**AIM OF THE TASK**: Every line below that has the word "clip" counts once; report how many lines that makes, with no other words.

Data entries:
* * *

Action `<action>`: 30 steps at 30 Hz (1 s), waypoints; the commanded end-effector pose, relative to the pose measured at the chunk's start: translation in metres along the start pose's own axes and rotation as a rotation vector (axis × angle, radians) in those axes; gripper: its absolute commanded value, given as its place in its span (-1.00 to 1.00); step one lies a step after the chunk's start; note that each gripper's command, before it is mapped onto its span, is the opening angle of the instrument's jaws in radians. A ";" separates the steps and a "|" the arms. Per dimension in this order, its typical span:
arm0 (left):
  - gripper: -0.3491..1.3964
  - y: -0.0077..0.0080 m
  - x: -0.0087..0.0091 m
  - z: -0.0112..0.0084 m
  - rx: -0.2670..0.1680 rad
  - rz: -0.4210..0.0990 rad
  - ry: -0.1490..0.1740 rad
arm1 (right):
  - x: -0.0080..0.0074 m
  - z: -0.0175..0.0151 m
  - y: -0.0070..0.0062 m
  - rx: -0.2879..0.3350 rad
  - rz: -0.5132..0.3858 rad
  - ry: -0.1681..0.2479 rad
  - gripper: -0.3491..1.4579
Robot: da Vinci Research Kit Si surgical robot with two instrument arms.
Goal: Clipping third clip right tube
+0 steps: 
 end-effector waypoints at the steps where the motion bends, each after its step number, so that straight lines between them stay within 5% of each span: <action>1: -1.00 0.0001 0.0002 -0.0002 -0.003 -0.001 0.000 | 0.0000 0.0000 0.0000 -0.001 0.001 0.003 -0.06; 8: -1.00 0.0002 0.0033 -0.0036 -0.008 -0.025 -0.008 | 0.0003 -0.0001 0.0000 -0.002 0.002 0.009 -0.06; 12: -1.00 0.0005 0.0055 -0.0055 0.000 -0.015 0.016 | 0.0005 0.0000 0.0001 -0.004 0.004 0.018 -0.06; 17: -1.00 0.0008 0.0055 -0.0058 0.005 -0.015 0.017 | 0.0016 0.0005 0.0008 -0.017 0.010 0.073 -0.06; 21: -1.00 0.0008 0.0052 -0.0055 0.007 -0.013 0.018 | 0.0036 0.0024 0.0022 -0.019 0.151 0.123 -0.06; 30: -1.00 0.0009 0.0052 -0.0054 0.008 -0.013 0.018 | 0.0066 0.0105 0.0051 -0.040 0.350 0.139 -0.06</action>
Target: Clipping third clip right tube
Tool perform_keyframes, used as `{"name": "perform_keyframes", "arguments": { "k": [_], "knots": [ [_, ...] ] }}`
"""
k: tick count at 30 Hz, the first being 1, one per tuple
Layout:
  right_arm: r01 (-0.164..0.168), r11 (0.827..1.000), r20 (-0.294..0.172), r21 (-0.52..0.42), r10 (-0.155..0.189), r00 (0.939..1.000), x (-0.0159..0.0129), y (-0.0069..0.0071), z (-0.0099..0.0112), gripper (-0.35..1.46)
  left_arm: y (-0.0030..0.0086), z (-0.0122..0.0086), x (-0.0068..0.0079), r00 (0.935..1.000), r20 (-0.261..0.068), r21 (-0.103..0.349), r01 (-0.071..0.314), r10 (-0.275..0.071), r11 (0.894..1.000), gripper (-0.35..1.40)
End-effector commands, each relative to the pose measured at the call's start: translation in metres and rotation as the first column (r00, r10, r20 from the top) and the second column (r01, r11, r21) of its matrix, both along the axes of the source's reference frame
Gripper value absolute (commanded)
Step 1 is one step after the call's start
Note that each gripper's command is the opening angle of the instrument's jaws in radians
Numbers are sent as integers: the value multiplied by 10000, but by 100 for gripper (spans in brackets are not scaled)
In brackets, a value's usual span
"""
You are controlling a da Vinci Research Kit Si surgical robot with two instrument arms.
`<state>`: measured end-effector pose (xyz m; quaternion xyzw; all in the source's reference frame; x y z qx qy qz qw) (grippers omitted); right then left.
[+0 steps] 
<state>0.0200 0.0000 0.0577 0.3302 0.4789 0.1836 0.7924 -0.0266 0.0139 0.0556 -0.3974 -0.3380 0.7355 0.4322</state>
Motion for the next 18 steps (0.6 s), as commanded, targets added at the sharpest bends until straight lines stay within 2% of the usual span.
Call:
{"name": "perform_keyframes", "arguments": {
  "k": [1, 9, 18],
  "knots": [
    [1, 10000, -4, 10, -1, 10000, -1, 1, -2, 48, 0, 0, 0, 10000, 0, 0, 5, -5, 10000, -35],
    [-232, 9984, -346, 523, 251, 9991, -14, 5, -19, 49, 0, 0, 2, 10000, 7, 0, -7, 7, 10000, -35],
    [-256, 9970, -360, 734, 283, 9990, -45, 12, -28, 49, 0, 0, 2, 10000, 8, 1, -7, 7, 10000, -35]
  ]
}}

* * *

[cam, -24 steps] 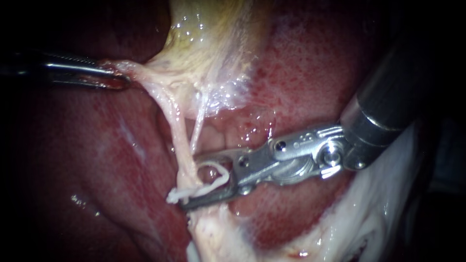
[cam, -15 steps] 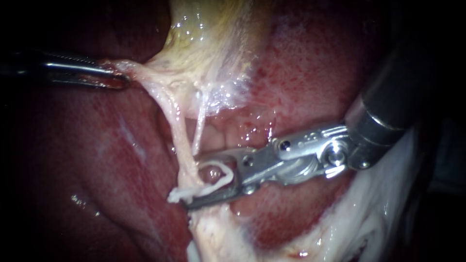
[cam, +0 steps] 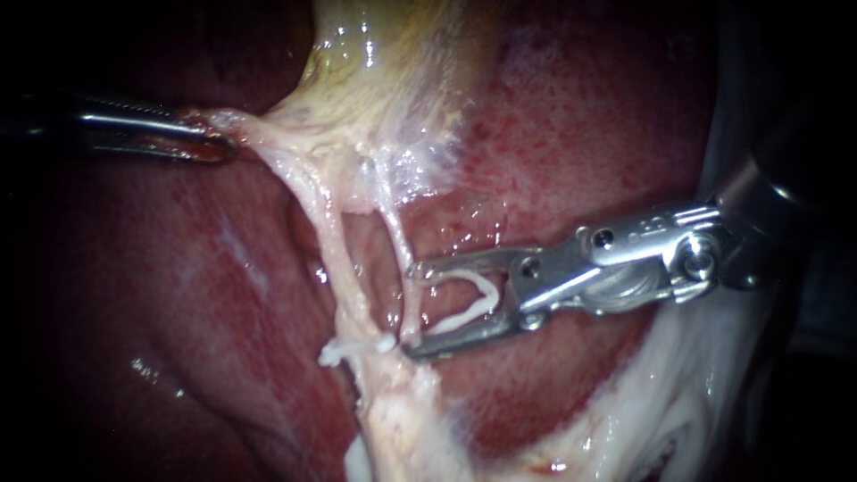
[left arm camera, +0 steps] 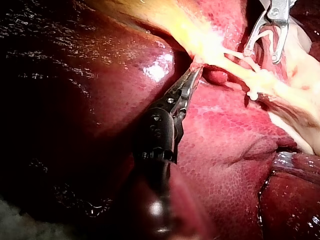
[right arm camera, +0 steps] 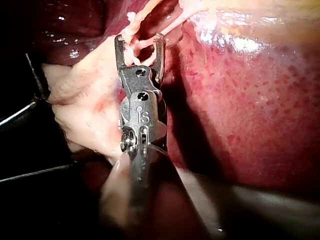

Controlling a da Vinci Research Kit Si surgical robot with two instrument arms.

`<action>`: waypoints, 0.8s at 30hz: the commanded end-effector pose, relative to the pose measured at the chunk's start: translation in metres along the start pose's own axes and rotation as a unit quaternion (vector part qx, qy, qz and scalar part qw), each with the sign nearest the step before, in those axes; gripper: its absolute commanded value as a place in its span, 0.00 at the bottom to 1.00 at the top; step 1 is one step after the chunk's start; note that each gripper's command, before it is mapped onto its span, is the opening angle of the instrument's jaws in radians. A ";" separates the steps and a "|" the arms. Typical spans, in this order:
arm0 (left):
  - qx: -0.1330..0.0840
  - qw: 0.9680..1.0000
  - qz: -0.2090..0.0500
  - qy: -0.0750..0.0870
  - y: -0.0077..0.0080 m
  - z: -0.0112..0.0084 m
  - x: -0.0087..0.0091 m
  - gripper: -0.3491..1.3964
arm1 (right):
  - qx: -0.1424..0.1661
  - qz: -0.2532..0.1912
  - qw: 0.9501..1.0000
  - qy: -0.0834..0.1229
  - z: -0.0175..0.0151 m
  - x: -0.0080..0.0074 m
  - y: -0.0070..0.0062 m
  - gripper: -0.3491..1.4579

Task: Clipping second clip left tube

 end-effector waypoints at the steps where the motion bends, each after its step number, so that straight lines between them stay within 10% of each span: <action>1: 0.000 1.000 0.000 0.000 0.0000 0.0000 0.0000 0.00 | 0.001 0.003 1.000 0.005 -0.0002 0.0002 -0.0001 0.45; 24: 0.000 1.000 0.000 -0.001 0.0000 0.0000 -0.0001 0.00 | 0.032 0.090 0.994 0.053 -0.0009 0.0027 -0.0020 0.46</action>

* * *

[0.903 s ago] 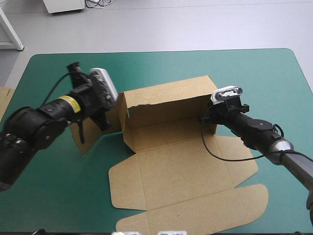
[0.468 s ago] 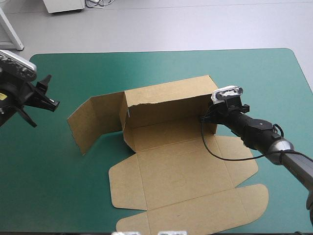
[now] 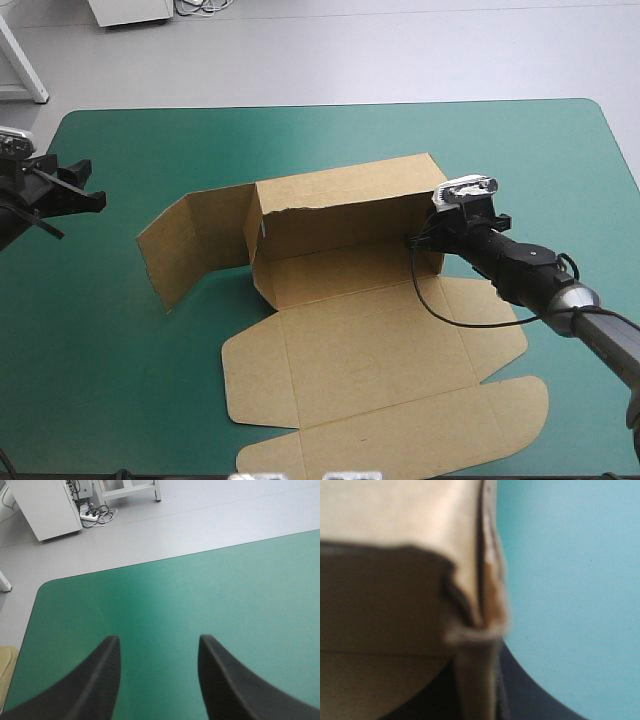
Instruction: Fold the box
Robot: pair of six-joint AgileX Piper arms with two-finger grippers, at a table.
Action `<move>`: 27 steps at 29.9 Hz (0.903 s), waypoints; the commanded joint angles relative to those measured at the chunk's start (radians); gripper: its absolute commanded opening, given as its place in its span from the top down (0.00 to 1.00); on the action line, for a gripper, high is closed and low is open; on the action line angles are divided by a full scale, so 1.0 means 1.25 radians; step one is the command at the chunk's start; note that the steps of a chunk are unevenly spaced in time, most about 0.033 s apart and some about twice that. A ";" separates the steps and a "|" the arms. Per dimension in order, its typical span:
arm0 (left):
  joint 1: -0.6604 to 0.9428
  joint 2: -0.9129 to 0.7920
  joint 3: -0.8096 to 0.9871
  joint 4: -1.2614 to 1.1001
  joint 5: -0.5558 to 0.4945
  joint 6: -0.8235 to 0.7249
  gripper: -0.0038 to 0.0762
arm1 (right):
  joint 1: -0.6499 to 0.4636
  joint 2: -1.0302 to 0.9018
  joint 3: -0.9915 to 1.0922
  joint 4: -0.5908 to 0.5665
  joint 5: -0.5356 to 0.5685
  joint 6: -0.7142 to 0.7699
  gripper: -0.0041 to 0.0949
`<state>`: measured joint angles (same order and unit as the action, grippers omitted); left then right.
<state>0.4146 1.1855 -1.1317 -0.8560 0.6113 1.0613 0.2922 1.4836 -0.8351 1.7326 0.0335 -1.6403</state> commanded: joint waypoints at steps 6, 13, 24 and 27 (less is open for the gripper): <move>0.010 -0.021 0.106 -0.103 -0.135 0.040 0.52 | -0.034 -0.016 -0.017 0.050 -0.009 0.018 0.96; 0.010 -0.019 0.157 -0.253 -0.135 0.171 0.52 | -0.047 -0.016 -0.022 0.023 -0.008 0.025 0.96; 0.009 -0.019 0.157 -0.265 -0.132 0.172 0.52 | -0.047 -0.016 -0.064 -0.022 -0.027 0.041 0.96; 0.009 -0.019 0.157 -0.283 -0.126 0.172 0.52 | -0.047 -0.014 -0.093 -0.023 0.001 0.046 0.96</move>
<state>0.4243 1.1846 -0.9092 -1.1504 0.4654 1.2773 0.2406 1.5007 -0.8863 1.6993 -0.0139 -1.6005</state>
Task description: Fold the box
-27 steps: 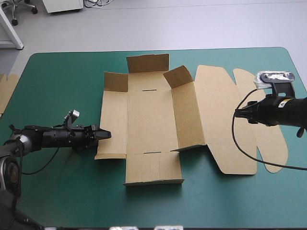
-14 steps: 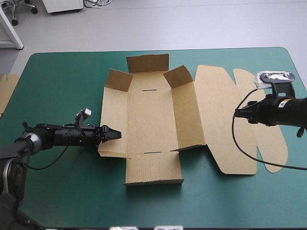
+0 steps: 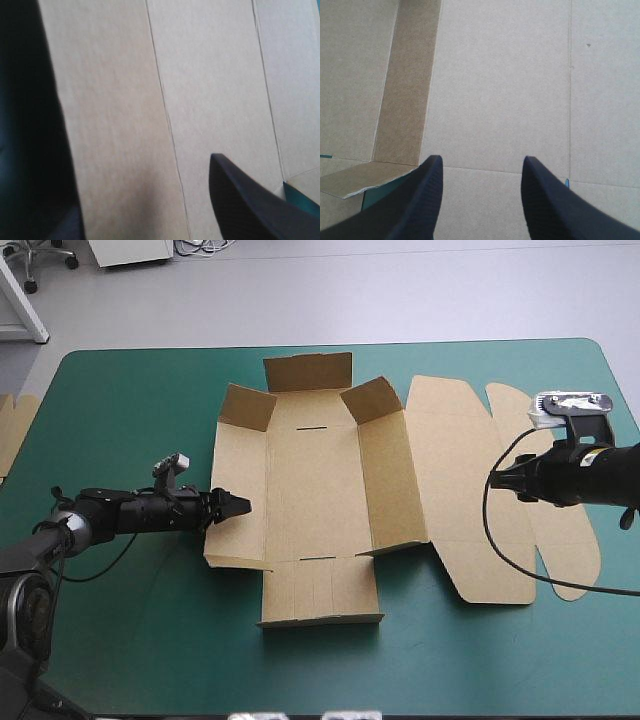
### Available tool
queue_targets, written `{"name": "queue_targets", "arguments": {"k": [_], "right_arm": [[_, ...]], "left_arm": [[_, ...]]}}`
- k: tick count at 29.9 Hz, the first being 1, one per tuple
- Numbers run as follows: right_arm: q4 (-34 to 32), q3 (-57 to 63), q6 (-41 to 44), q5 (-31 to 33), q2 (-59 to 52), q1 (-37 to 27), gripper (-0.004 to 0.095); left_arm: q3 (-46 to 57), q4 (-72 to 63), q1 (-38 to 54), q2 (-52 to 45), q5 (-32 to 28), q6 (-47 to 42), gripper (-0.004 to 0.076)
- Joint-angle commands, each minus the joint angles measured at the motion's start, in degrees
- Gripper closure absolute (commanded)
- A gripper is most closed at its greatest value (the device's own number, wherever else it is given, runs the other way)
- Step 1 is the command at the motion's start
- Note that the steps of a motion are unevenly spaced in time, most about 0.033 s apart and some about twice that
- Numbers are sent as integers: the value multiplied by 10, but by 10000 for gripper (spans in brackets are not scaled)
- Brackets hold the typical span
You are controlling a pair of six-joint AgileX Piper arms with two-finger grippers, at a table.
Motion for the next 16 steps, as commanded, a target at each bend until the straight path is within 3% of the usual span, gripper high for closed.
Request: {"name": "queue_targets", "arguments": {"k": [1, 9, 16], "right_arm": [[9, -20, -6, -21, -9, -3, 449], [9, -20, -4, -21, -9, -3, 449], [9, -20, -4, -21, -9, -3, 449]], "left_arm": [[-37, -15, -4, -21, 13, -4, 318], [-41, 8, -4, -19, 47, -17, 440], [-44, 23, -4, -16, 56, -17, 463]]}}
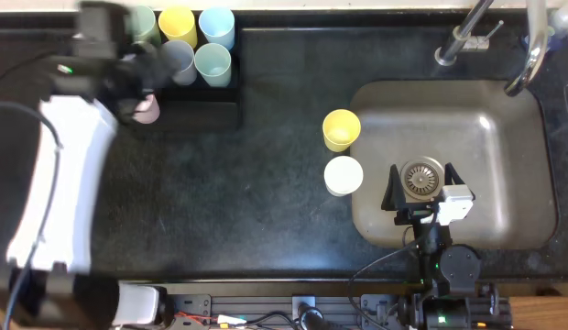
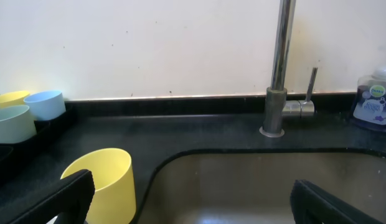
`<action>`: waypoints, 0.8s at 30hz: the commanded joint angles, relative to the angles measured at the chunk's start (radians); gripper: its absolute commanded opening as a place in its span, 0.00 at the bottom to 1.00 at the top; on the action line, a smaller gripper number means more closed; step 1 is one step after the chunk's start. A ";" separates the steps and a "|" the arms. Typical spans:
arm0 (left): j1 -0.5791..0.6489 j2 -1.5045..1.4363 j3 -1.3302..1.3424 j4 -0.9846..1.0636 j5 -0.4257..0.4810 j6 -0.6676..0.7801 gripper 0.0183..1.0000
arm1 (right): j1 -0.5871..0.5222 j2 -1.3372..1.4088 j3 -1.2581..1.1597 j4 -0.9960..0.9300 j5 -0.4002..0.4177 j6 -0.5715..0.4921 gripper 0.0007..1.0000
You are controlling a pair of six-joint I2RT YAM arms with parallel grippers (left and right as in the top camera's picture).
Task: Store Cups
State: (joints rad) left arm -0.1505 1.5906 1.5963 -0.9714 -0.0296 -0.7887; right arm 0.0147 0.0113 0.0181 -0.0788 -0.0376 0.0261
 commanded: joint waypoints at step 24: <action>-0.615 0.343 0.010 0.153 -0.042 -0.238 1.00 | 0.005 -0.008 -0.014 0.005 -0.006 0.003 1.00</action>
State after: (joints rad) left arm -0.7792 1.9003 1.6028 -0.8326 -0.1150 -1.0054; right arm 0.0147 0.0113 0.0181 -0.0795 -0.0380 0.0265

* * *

**ANSWER AREA**: 3